Last Thursday a federal judge declined to grant bond to Torres, who is being held in a federal facility in San Antonio. Authorities plan to transport him to Chicago where he will face charges, and up to 20 years in prison. The arrest of Torres follows the arrest in Mexico earlier this year of Joaquin “El Chapo” Guzman in the resort city of Mazatlán. 

A greater concern came to light earlier this year when DPS issued an advisory about the possibility of terrorist activity along the Rio Grande. Federal authorities dismissed the concern as unfounded. 

Today, terrorists crossing our borders are a reality. Proof of these allegations surfaced in late August when four admitted terrorists  boarded an airliner in Istanbul, traveled to Paris, and then to Mexico City. They were met there by a Turkish-speaking man who arranged to stash them in a safe house. 
A payment of $8,000 each was all it took to get them into the U.S. on September 3 when they crossed the border into Texas.
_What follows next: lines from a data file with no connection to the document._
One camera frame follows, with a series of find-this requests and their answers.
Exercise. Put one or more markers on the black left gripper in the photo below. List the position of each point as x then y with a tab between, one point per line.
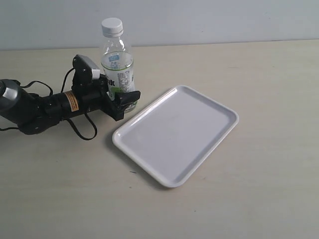
94	96

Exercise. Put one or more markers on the clear plastic drink bottle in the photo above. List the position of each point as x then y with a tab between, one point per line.
117	62

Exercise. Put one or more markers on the white bottle cap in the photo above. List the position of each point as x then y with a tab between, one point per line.
112	27

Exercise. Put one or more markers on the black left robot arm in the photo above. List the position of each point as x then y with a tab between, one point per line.
33	114

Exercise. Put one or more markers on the white rectangular plastic tray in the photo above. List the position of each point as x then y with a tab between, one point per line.
172	137

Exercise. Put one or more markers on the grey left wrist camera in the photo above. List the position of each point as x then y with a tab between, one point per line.
85	70

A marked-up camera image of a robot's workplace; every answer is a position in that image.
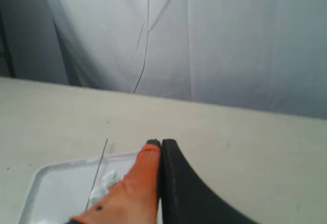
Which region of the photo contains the right gripper orange taped left finger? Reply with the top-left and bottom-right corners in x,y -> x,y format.
68,140 -> 161,224

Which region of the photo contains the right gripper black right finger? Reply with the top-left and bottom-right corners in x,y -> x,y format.
160,139 -> 255,223

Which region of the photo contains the white marshmallow tip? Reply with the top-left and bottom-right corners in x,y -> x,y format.
89,170 -> 121,206

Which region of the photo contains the thin metal skewer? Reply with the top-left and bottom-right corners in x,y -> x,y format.
85,138 -> 108,210

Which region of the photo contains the white plastic tray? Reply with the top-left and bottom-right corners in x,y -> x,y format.
18,151 -> 137,223

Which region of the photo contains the white backdrop curtain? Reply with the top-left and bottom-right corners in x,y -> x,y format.
0,0 -> 327,120

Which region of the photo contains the thin cable behind curtain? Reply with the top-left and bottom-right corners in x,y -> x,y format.
132,0 -> 151,94

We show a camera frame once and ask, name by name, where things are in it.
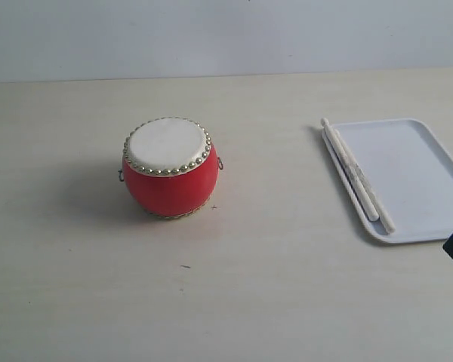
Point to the small red drum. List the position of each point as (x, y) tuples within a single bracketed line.
[(170, 166)]

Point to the white plastic tray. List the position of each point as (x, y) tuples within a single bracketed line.
[(411, 173)]

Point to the white drumstick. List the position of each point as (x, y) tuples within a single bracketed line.
[(384, 216), (349, 169)]

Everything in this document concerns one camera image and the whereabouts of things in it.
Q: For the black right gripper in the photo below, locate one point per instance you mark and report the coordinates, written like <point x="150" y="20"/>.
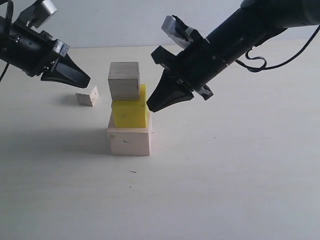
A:
<point x="183" y="74"/>

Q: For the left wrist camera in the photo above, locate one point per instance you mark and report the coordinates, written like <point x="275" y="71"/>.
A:
<point x="38" y="13"/>

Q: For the medium wooden cube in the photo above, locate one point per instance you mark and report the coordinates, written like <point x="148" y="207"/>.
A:
<point x="124" y="81"/>

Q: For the large wooden cube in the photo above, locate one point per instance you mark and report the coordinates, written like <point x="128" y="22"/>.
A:
<point x="130" y="141"/>

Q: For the small wooden cube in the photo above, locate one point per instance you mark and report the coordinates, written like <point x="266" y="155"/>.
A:
<point x="88" y="96"/>

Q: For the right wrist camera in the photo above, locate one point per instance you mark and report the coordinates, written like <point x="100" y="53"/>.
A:
<point x="182" y="34"/>

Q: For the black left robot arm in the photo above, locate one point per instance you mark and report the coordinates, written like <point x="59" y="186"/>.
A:
<point x="2" y="40"/>

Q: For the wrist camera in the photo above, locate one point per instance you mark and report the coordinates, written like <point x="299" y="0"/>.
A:
<point x="182" y="34"/>
<point x="38" y="13"/>

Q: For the yellow foam cube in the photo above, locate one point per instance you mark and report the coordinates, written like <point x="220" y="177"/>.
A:
<point x="131" y="113"/>

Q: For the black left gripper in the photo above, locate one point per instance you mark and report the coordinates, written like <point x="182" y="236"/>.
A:
<point x="34" y="52"/>

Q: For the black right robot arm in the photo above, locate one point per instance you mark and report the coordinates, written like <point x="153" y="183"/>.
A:
<point x="257" y="21"/>
Luckily, they were captured by the Border Patrol.  

Homeland Security Secretary Jeh Johnson actually argued that they were part of a Kurdish resistance group fighting the Islamic State in Iraq, and not a threat.

Whether the men are linked to jihadists or not, they did admit to being part of a designated terrorist group, and proves an existing network in Mexico with the ability to bring terrorists over the border into Texas.

Hopes are that the installation of 4,000 new motion cameras will go a long way towards curtailing illegal cross border activity in both directions and hopefully make law enforcement along the border a more effective and a safer occupation.